Thats not going to work.


----------



## JCHeights (Jan 25, 2016)

That is...umm...terrible. I could almost guarantee you getting almost no tips and a lot of one stars.


----------



## livinloud89 (Dec 20, 2015)

Onthelake56 said:


> View attachment 46781
> Just got mine two days ago. rarely ever get a tip. Used it yesterday and got tips from 50% of my pax. Total was $28 - I'm impressed. http:// carolinarideshare.com


Looks embarrassing and unprofessional...I hope you didnt pay for that.


----------



## Onthelake56 (May 24, 2016)

Yes I did. It has made a big difference. So glad I took the chance. Does it do the job is the big question. I see drivers cars that look embarrassing and unprofessional. Question there is, does it get the job done. Also you should remember that there is nothing truely professional about us or we would not be driving Uber/Lyft. When I match your opinion against the results, I'll take the results. But, thanks anyway!


----------



## Simon (Jan 4, 2015)

Onthelake56 said:


> Yes I did. It has made a big difference. So glad I took the chance. Does it do the job is the big question. I see drivers cars that look embarrassing and unprofessional. Question there is, does it get the job done. Also you should remember that there is nothing truely professional about us or we would not be driving Uber/Lyft. When I match your opinion against the results, I'll take the results. But, thanks anyway!


----------



## kcandrive (Jun 21, 2016)

Onthelake56 said:


> View attachment 46781
> Just got mine two days ago. rarely ever get a tip. Used it yesterday and got tips from 50% of my pax. Total was $28 - I'm impressed.

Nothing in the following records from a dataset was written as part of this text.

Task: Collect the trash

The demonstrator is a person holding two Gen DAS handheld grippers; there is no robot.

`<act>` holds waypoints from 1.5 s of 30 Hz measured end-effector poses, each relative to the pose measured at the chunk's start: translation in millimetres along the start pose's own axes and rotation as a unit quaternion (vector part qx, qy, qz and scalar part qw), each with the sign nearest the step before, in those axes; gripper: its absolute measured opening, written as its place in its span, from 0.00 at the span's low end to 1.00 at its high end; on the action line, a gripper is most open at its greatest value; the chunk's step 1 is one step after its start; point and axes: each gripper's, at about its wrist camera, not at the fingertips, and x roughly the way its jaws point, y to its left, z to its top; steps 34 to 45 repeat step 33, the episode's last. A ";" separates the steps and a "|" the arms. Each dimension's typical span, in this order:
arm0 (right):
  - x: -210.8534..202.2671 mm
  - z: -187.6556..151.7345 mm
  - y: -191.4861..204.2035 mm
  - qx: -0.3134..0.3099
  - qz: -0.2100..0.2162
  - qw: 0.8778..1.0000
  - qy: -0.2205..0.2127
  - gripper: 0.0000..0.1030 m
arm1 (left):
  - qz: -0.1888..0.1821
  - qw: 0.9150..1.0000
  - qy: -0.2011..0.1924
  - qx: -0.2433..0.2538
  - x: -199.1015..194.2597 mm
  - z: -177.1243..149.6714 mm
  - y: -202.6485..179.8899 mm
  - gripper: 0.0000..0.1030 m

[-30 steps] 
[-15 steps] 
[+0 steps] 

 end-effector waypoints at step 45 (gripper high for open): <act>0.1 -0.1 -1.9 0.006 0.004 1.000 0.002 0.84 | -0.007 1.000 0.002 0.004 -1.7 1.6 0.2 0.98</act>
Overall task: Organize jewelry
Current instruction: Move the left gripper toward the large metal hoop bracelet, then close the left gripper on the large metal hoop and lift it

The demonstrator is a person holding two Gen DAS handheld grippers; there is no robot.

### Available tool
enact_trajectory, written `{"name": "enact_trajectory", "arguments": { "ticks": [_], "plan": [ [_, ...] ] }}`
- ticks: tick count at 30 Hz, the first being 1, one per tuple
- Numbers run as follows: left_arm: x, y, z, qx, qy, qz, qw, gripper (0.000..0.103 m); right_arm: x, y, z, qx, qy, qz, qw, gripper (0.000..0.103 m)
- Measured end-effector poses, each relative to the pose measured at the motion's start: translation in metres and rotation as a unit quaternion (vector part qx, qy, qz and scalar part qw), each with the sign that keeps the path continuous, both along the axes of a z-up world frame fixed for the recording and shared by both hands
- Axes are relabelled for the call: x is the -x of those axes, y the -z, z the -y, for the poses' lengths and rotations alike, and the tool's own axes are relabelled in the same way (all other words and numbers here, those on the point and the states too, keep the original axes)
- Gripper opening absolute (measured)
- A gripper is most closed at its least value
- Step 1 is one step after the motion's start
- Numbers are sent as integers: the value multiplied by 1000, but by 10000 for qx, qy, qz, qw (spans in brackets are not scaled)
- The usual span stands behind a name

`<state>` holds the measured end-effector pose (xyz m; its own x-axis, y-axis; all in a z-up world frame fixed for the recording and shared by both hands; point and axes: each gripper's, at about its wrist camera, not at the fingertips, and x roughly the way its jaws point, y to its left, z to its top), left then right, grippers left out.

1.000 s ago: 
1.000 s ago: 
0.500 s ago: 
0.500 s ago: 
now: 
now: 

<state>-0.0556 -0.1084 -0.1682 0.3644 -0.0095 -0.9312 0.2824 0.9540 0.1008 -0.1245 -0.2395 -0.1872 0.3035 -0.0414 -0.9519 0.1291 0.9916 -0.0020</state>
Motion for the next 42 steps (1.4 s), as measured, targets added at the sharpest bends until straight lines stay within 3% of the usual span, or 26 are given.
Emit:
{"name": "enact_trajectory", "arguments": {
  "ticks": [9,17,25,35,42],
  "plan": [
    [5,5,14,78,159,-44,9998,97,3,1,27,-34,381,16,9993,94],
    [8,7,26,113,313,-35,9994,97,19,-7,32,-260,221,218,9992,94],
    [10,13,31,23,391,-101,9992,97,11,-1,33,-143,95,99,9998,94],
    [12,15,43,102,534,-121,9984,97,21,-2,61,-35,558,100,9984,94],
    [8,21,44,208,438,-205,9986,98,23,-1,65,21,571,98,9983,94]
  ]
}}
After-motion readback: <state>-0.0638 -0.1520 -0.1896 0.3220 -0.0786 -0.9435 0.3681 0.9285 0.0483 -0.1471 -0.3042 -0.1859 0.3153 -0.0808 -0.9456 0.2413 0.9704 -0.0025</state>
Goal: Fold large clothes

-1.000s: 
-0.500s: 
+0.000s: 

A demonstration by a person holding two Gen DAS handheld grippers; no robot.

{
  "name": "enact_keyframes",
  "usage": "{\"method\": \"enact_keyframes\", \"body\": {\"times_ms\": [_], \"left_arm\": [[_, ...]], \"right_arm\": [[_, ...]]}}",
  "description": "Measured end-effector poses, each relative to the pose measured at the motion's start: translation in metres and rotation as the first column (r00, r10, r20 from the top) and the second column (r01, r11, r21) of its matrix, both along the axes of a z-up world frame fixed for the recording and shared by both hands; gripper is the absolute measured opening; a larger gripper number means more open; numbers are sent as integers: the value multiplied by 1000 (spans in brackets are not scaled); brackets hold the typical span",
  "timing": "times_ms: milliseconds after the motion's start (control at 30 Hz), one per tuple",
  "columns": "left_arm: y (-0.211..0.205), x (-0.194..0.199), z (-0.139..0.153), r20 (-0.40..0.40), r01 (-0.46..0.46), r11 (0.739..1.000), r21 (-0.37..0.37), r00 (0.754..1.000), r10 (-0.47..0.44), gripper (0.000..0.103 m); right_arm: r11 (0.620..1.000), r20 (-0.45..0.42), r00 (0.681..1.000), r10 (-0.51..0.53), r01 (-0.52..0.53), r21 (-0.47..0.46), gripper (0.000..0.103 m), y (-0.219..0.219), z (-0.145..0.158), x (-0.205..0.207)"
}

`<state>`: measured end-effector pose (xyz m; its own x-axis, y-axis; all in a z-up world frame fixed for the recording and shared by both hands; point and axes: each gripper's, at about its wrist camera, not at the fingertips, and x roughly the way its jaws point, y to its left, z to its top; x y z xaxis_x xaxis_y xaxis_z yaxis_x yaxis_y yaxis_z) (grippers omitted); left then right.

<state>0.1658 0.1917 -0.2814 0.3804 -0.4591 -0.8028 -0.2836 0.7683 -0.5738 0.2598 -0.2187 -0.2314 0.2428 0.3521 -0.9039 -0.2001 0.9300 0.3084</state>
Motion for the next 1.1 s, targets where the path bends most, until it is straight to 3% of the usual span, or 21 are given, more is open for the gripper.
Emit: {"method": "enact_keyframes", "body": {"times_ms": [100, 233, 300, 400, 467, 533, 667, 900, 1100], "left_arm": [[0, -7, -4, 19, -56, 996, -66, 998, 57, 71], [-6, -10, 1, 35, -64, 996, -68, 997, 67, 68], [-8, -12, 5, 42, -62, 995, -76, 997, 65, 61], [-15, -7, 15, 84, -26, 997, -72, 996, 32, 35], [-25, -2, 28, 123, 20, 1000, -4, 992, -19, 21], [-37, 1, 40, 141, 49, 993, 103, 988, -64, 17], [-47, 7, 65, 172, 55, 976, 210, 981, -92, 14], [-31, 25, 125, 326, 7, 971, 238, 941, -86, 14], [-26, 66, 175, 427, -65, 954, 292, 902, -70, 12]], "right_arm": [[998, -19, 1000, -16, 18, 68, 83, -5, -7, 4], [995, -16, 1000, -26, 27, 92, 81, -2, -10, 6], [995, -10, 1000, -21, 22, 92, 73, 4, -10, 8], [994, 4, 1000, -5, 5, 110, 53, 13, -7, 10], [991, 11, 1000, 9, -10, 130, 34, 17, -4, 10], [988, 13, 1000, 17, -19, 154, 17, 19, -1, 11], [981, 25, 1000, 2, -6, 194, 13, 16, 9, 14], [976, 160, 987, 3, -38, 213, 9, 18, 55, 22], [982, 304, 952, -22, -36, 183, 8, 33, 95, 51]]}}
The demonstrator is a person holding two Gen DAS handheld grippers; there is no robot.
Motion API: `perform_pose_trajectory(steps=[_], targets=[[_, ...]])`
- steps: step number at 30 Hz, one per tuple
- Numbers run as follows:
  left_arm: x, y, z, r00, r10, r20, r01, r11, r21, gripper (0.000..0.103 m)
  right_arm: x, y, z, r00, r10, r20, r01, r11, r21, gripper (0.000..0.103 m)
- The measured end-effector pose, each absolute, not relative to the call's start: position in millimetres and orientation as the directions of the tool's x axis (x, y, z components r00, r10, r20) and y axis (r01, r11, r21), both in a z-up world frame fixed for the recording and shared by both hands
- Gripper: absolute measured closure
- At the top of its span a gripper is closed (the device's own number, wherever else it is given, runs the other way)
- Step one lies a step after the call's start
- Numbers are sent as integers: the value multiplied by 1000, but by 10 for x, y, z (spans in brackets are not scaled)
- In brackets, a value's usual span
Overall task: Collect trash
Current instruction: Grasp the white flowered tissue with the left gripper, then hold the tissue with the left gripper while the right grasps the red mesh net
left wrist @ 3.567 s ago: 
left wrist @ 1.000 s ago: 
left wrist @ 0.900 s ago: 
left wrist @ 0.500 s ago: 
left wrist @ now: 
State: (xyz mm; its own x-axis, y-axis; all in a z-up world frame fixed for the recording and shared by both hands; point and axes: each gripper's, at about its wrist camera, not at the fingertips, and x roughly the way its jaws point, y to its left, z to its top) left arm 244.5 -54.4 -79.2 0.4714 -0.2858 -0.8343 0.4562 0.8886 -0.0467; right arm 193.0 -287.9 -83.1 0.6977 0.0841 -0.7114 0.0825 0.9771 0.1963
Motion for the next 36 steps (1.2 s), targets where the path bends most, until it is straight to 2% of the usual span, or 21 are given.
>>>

I like this sign. Looks like they may be out? I only see magnets and decals on the website now.


----------



## TONY-T (Sep 5, 2015)

The message i used in this is a bit old, but i still use the sign.


----------



## Papa Sarducci (Jun 20, 2016)

TONY-T said:


> The message i used in this is a bit old, but i still use the sign.


I like it, wonder if I could sell banner ads to local businesses.


----------